On Monday, March 16, at 8:30, Director Burchette met with her entire staff, custodians, cafeteria, medical, assistants, teachers, and office personnel, to discuss the situation. “I simply gave them an overview of our plans,” she said.

“Then Principal Short showed a PowerPoint of the different steps of the plan. Amy Burchette met with the special education teachers to make sure the needed accommodations pertaining to each student’s IEP were included in the folders.

“All of our special teachers (art and music, for example), and teaching assistants were assigned to help each grade level prepare to packets for distribution,” Burchette continued.

Whereas the Cosby Elementary teachers and staff distributed their work and food packets from the school gym, NGS opted for a different method. “At the suggestion of our teachers Ronda Williams and Robin Lane,” said Burchette, “we arranged for tables to be set up for a drive-through method of distribution. It worked beautifully.”

In order to distribute both breakfasts and lunches, Director Burchette had to get special permission by the state. “Our cafeteria manager, Christina Leas, oversaw the preparation. I would like to emphasize that any child, ages 2-18, may receive food during this time.
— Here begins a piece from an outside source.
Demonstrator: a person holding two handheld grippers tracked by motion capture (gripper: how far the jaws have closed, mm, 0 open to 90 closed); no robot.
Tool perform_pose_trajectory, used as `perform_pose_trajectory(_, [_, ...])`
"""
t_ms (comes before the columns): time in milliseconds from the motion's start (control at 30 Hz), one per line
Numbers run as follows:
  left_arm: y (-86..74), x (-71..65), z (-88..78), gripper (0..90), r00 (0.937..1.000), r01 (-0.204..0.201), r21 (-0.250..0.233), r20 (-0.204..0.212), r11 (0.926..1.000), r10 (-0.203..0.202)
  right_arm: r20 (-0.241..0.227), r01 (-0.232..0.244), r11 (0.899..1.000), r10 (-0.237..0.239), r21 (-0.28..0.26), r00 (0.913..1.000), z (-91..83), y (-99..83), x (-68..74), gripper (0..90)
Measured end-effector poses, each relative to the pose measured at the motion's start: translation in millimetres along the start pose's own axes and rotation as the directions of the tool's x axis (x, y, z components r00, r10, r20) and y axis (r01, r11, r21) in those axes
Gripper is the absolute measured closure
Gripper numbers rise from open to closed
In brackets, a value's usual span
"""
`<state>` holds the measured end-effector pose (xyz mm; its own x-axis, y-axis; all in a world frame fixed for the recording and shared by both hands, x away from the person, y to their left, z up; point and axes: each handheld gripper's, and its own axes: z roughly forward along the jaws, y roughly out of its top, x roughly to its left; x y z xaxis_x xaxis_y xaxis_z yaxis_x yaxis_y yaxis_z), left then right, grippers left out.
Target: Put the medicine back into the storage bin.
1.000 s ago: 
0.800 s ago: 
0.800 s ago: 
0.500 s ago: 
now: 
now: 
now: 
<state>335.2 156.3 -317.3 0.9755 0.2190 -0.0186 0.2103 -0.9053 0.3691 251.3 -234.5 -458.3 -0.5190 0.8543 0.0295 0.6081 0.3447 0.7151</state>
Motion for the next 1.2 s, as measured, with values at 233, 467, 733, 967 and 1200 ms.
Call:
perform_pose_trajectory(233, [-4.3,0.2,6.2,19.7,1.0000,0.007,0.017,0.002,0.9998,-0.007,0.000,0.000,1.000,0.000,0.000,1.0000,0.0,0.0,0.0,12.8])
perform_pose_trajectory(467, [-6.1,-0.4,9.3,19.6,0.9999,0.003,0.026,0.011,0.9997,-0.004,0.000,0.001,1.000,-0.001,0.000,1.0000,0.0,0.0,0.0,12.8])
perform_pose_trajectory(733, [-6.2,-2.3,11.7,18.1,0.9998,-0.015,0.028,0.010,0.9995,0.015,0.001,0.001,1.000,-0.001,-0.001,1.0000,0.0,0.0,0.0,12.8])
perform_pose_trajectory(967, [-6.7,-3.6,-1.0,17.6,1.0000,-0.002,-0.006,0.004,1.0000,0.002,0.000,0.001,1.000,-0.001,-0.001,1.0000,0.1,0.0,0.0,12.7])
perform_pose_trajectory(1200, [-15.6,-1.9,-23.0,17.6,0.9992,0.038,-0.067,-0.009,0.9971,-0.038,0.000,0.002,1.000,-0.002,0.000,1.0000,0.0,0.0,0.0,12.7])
Starting Thursday, March 19, the food distribution will be moved to the gym parking lot.”

By the end of Wednesday, only 80 packets had not been picked up out of the over 700 prepared. “NGS Assistant Principal Dustin Morrow and our School Resource Office Justin Vinson began delivering the remaining packets Wednesday afternoon,” Burchette said.

Both Edmonds and Burchette agreed and were overwhelmed by the total cooperation on the parts of their teachers, staffs, and parents. “I heard not one complaint during the whole time,” Burchette said.